Mostly all this stuff just tells me that the machine hasn’t crashed. But sometimes it tells me something surprising.

Cache out, laid-off, says he’s got a bad cough, wants to get it paid off – look out kid
Like my virtual memory page usage: pageins; pageouts; page faults; copy-on-writes; and cache hits and misses.

Get this: 5,292,427 cache lookups and only 32,860 cache hits – a measly 0.6% hit rate. Why bother?

What is “virtual memory” anyway?
If you know the answer, skip ahead.

Back 30 years ago, when RAM cost over $1,000 per MB, people were particular about how much they bought, even on big machines. Virtual memory extends physical RAM with disk capacity. Typically, least-used memory pages are swapped out to disk. If a document’s memory pages are sitting on disk, they get swapped into physical RAM once you start editing it again.

Data dynamics have changed
“Locality of reference” is the behavior that give cache -and virtual memory – their power. Locality of reference is the empirical observation that once a piece of data is accessed, it tends to be accessed again several times, maybe even hundreds of times. So it makes great sense to keep that piece of data close to the action until demand for it falls off.

That’s the theory. Yet if data accesses are near-random, you’ll see what I see: almost no cache hits. Which means the overhead of cache management is buying nada.

“Locality” doesn’t matter if you don’t “reference”
Data is cooling. Vast amounts of data are being stored as storage prices decline, and the number of data accesses per megabyte is steadily dropping. And that’s a good thing since disks accesses per megabyte are dropping too.

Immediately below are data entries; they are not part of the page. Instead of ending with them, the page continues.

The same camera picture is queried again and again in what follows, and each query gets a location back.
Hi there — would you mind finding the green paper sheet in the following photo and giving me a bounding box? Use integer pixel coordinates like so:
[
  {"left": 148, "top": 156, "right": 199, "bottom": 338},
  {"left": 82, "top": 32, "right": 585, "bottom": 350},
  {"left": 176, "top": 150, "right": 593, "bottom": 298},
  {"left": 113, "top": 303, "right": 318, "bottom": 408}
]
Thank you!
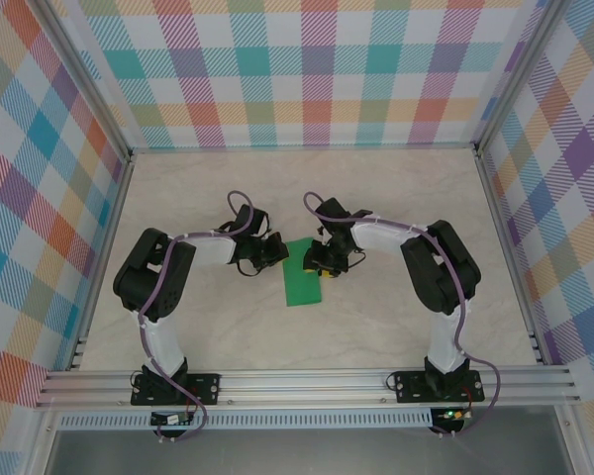
[{"left": 281, "top": 237, "right": 324, "bottom": 307}]

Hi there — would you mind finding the left small circuit board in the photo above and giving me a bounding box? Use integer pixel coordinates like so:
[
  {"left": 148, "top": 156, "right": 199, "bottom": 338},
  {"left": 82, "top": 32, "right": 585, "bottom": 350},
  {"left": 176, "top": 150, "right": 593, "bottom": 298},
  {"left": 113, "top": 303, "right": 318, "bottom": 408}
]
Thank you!
[{"left": 150, "top": 412, "right": 195, "bottom": 428}]

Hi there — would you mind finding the grey metal panel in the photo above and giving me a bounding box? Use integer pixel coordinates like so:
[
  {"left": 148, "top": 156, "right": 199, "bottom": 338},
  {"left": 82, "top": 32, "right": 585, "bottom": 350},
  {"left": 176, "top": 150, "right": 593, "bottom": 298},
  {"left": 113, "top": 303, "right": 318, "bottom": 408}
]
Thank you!
[{"left": 44, "top": 427, "right": 575, "bottom": 475}]

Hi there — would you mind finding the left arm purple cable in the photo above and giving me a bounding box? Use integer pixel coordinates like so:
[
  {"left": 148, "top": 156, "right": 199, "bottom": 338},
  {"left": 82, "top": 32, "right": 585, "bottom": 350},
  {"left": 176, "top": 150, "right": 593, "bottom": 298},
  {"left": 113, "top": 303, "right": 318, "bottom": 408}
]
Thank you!
[{"left": 138, "top": 190, "right": 258, "bottom": 441}]

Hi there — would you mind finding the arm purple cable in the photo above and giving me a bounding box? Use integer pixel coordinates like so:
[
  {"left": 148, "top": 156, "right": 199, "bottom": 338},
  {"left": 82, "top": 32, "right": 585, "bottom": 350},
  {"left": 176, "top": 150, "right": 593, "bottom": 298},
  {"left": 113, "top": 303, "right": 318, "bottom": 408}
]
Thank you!
[
  {"left": 302, "top": 191, "right": 502, "bottom": 439},
  {"left": 138, "top": 190, "right": 258, "bottom": 441}
]

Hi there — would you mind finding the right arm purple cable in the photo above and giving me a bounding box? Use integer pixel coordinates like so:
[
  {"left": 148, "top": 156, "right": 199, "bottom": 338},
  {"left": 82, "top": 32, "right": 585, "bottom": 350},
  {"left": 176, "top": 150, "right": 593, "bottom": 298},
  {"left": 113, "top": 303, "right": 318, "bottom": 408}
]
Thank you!
[{"left": 302, "top": 191, "right": 502, "bottom": 439}]

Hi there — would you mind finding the long aluminium frame rail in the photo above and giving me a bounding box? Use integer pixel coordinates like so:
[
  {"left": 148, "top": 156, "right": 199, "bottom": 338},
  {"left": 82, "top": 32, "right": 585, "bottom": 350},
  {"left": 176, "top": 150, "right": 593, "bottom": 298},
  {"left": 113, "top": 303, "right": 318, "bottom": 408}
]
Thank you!
[{"left": 128, "top": 142, "right": 481, "bottom": 155}]

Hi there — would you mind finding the wide aluminium mounting rail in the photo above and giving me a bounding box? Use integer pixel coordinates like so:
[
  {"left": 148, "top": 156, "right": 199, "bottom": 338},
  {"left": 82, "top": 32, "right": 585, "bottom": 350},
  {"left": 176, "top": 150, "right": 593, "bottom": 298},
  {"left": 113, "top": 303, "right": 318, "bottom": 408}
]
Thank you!
[{"left": 35, "top": 365, "right": 581, "bottom": 410}]

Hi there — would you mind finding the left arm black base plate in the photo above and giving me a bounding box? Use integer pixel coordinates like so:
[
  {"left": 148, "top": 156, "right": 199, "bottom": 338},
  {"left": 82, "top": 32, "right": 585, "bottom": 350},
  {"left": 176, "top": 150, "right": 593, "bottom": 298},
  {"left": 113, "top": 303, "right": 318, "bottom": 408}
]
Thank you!
[{"left": 130, "top": 371, "right": 223, "bottom": 408}]

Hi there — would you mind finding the aluminium side frame rail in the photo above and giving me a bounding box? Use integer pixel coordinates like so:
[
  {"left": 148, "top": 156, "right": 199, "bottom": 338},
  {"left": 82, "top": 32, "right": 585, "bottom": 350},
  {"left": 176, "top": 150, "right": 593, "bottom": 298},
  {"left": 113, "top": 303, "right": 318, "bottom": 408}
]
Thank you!
[
  {"left": 66, "top": 155, "right": 136, "bottom": 372},
  {"left": 474, "top": 150, "right": 548, "bottom": 367}
]

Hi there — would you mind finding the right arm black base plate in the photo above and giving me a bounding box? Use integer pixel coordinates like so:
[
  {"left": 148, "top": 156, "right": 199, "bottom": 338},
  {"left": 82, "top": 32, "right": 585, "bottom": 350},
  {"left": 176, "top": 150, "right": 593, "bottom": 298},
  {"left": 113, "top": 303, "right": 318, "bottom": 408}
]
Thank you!
[{"left": 394, "top": 369, "right": 485, "bottom": 405}]

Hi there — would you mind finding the slotted grey cable duct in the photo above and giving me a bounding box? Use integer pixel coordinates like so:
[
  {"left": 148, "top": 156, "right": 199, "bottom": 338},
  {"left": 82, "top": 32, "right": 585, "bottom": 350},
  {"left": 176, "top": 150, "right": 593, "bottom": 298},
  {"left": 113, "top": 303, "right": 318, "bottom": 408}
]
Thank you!
[{"left": 58, "top": 408, "right": 435, "bottom": 430}]

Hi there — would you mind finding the black round cable mount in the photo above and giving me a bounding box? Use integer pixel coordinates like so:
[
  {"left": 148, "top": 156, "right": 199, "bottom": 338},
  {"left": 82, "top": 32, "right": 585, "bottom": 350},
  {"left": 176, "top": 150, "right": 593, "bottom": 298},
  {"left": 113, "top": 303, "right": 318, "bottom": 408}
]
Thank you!
[
  {"left": 152, "top": 426, "right": 189, "bottom": 443},
  {"left": 428, "top": 421, "right": 464, "bottom": 439}
]

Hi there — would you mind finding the aluminium frame post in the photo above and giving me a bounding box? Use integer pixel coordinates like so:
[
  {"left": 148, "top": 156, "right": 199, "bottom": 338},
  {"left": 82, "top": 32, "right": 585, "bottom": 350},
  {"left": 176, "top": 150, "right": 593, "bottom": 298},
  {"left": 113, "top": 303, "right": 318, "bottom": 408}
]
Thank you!
[
  {"left": 472, "top": 0, "right": 563, "bottom": 157},
  {"left": 38, "top": 0, "right": 135, "bottom": 164}
]

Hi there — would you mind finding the aluminium frame leg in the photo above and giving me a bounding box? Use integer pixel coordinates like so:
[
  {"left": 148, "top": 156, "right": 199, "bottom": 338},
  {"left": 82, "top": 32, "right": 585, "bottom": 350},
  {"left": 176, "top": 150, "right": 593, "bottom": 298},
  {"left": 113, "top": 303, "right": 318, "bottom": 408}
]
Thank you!
[
  {"left": 553, "top": 403, "right": 593, "bottom": 475},
  {"left": 27, "top": 408, "right": 63, "bottom": 475}
]

What I hadn’t thought about, and I haven’t seen discussed anywhere else, is the impact this change must have on system architecture. Much effort has gone into making cache mechanisms, including second and third level caches, virtual memory, system caches and disk caches, fast and efficient. Yet, if you use your system the way I do mine, much of this effort and overhead is wasted.

Expensive array assets are becoming less valuable
Many applications, such as databases, do exhibit high levels of locality of reference, and they probably always will. But for unstructured data, how valuable is it to spend good money on costly caches and the associated engineering for a resource that may return very little value?

The StorageMojo take
As scale-out storage architectures continue to evolve, engineers will need to look at the workloads they are designing for to determine the most cost-effective means of supporting them. The cost-adding “cache everywhere” architectures – disk, network, system, and more – may actually hurt performance while adding cost and complexity. It is another nail in the coffin of the traditional disk array.

Its something worth thinking about the next time you lay down cold hard cache cash.

Comments welcome, as always. Comments moderated, because moderation is a virtue, except in the defense of liberty.

I updated this article by shortening it and adding a gratuitous Subterranean Homesick Blues reference. My apologies to Mr. Dylan.